Exercise aim:
Every line of the listing should be retyped exactly, but none of the pictures should be.

Information provided:
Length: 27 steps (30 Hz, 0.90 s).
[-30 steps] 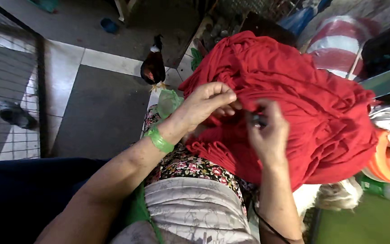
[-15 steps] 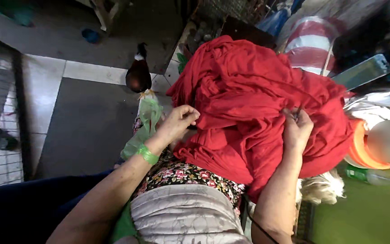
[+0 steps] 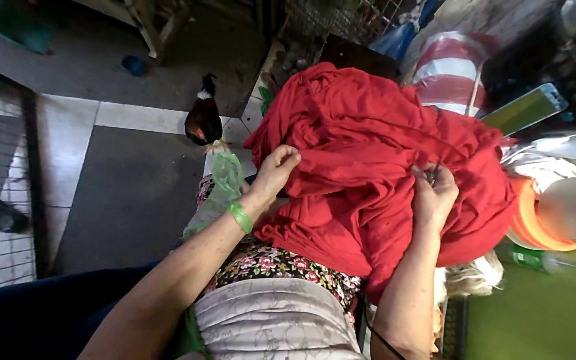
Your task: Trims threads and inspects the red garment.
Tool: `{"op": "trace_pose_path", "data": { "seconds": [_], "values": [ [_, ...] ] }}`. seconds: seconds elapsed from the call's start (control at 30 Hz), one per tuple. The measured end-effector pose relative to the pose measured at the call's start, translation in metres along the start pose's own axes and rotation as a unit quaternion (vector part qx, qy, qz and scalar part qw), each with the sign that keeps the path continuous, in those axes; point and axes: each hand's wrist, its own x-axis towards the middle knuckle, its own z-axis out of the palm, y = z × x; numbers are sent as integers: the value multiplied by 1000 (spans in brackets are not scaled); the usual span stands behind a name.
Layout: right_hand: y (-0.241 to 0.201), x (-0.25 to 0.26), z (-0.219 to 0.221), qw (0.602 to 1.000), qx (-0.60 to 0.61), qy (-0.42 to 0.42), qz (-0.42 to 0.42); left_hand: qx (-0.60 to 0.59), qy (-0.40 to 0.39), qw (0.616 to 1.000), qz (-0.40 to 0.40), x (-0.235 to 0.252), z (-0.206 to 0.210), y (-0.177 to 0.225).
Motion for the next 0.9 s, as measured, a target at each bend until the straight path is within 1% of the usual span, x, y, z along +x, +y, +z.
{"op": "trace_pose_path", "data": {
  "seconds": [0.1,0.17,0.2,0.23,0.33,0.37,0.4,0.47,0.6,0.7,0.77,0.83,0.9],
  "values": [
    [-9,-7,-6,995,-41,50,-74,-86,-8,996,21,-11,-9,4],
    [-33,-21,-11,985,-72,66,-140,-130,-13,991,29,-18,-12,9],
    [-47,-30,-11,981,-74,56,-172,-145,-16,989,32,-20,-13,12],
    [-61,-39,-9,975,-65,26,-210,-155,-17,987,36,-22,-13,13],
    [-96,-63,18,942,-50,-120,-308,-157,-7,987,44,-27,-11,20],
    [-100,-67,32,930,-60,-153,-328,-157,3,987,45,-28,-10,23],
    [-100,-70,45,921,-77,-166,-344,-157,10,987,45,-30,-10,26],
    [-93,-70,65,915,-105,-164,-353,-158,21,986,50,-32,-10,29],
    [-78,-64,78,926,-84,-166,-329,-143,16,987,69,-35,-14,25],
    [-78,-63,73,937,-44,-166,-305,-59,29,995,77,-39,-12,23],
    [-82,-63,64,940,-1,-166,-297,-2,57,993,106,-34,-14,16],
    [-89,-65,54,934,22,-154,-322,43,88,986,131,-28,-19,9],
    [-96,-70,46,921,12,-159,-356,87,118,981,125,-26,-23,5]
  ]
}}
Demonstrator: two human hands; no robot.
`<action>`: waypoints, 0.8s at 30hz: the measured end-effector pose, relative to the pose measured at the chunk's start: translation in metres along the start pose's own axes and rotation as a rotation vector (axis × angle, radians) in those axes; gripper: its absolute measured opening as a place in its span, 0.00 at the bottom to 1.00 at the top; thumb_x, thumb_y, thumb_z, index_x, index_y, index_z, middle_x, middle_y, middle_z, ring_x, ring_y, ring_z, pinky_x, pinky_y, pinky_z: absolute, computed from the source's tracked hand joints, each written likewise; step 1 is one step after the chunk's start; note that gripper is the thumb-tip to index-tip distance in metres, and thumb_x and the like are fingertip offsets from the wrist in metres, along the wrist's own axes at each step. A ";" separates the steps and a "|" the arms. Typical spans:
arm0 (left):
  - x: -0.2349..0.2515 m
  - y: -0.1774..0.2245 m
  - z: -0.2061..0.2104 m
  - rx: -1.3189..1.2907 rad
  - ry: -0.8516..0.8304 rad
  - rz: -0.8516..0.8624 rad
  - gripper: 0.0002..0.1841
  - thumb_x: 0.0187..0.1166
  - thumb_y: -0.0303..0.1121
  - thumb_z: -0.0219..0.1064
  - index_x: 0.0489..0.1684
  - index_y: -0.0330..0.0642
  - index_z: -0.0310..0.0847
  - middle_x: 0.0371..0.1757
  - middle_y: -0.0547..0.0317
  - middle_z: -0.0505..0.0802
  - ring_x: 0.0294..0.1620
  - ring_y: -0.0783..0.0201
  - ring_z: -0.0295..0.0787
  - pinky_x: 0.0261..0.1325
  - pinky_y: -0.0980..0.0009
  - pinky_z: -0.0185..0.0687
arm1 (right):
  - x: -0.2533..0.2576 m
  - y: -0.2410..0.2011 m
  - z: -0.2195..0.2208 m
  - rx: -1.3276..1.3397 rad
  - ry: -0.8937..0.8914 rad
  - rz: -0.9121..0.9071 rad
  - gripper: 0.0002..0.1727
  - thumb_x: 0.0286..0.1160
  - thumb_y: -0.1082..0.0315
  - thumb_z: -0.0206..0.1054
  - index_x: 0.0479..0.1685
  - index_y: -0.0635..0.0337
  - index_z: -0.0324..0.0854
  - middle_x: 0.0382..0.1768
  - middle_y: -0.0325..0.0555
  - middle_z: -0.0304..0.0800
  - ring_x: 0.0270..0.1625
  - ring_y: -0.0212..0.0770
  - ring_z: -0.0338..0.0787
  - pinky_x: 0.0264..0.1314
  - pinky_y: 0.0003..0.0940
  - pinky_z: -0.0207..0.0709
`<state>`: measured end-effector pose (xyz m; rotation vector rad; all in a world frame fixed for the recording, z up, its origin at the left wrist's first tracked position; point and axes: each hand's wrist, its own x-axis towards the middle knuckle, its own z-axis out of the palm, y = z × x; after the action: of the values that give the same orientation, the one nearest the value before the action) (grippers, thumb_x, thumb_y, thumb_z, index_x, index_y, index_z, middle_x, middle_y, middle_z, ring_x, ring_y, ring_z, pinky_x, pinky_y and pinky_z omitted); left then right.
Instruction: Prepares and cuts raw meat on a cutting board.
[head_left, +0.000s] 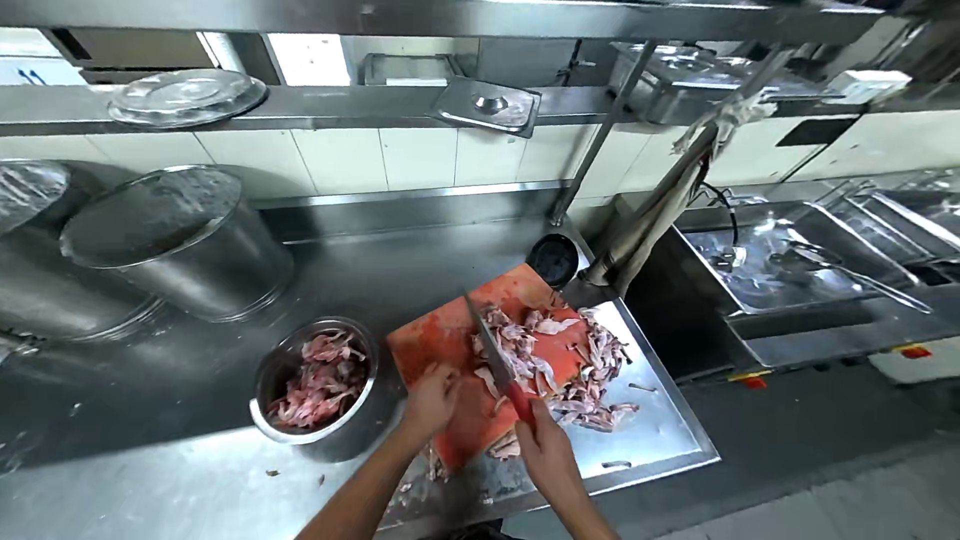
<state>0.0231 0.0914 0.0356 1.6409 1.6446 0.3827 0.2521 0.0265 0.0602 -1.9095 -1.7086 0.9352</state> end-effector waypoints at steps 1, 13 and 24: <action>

Answer space:
Length: 27 steps (30 Hz, 0.90 s).
[-30 steps] 
[-15 steps] 
[+0 steps] 
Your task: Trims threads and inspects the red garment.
Tool: `{"op": "trace_pose_path", "data": { "seconds": [_], "values": [ [_, ...] ] }}`. seconds: seconds elapsed from the call's start (control at 30 Hz), one per tuple. The measured end-effector pose relative to the pose measured at the call's start, translation in metres along the start pose's own axes and rotation as a unit quaternion (vector part qx, qy, qz and scalar part qw), each with the sign that keeps the path continuous, in those axes; point and axes: each hand's wrist, its own x-axis towards the middle knuckle, its own z-axis out of the palm, y = z × x; numbers are sent as integers: the value multiplied by 1000 (spans in brackets are not scaled); the usual span stands behind a name.
Layout: right_hand: y (-0.241 to 0.201), x (-0.25 to 0.26), z (-0.219 to 0.221), qw (0.602 to 1.000), qx (-0.60 to 0.61), qy (-0.42 to 0.42), qz (-0.42 to 0.42); left_hand: qx (-0.60 to 0.59), qy (-0.40 to 0.39), qw (0.616 to 1.000), qz (-0.40 to 0.40), x (-0.235 to 0.252), z (-0.206 to 0.210), y (-0.177 to 0.225).
Motion for the next 0.9 s, as measured, a target at each bend until the straight path is within 1% of the usual span, x, y, z along +x, +y, +z.
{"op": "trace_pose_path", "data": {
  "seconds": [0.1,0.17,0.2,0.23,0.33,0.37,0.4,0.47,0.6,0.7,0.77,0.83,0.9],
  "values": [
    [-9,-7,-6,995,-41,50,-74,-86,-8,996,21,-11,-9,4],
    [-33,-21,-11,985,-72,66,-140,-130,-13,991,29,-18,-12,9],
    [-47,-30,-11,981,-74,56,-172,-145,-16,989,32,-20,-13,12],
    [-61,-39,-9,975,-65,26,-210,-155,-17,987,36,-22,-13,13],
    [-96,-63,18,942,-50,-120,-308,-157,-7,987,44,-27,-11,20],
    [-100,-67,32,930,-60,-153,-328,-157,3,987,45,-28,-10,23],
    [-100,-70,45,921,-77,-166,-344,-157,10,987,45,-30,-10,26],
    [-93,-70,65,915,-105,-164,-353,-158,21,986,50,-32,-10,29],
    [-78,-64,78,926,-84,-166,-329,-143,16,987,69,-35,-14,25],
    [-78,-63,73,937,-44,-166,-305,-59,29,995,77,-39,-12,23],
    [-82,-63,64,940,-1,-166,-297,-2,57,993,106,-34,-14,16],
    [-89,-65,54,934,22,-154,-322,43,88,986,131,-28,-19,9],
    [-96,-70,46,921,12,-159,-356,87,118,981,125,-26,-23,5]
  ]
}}
Demonstrator: two human hands; no robot.
`<action>`: waypoints, 0.8s at 30hz: the measured end-effector pose, relative to the pose measured at the chunk's start: translation in metres along the start pose's own axes and rotation as a rotation vector (axis × angle, radians) in those axes; gripper: its absolute measured opening as a place in its span, 0.00 at the bottom to 1.00 at the top; thumb_x, thumb_y, thumb_z, index_x, index_y, index_z, middle_x, middle_y, middle_z, ring_x, ring_y, ring_z, pinky_x, pinky_y, pinky_z: absolute, computed from the source's tracked hand joints, each written likewise; step 1 is one step after the chunk's start; note that gripper is the thumb-tip to index-tip distance in metres, and thumb_x and the like are fingertip offsets from the wrist in metres, along the wrist's own axes at each step. A ";" separates the steps and a "|" the arms. Typical spans:
arm0 (left):
  - x: -0.2349..0.2515 m
  - y: -0.1774..0.2245 m
  - z: -0.2061..0.2104 m
  - rx: -1.3189..1.2907 rad
  - ry: -0.8516..0.8304 rad
  - rz: -0.8516..0.8624 rad
  - gripper: 0.0002..0.1841
  - thumb_x: 0.0187..0.1166
  - thumb_y: -0.0303..0.1121
  - thumb_z: -0.0219..0.1064
  - index_x: 0.0489..0.1684
  - index_y: -0.0330..0.0642
  - index_z: -0.0310..0.0847
  - middle_x: 0.0371..0.1757
  - middle_y: -0.0547..0.0317
  - middle_z: -0.0505..0.0802
  - ring_x: 0.0294..0.1620
  - ring_y: -0.0783..0.0201
  - ring_z: -0.0295..0.0787
  - pinky_x: 0.0261..0.1325
  - pinky_y: -0.0980..0.0009
  - pinky_z: -0.0185..0.0687
arm1 (right):
  - x: -0.2533..0.2576 m
  - y: -0.2410..0.2011 m
  - z: -0.2195..0.2208 m
  - rx: -1.3276..1.3397 rad
  - ry: -0.8937..0.8914 rad
  - rz: -0.9121..0.9071 rad
  - gripper: 0.0002..0.1727
  - thumb_x: 0.0286..0.1160
  - thumb_y: -0.1082..0.0315
  - thumb_z: -0.0206..0.1054
  - index_x: 0.0479..0.1685
  - index_y: -0.0635..0.0337
  - index_z: -0.0324..0.0854
  - middle_x: 0.0382..0.1768
  - middle_y: -0.0325..0.0555
  - middle_z: -0.0304..0.0800
  - ring_x: 0.0270..0.1625
  - ring_y: -0.0212..0.0770
  - ring_z: -0.0338..0.0787
  - pinky_x: 0.0264..0.1314
  - pinky_y: 0.0003..0.0940
  - pinky_z: -0.0207..0.0709
`<state>`: measured end-effector pose (xyz m; rotation vector rad; all in a world frame fixed for the recording, z up, its origin at the left wrist's first tracked position; point and axes: each hand's wrist, its own x-axis towards the middle knuckle, its own z-axis out of the palm, y = z × x; after the action: of the values that give the same orientation, the one nearest the value before the action) (grippers, thumb_x, thumb_y, thumb_z, index_x, index_y, index_z, middle_x, middle_y, middle_z, ring_x, ring_y, ring_z, pinky_x, pinky_y and pinky_z omitted); left then right.
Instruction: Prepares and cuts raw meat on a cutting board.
[head_left, +0.000s] 
<state>0.0231 0.0914 0.0356 1.6409 1.6446 0.3827 0.2521 0.0265 0.0602 -1.9095 -1.7086 0.9352</state> end-effector waypoints at steps 1, 13 and 24: <action>

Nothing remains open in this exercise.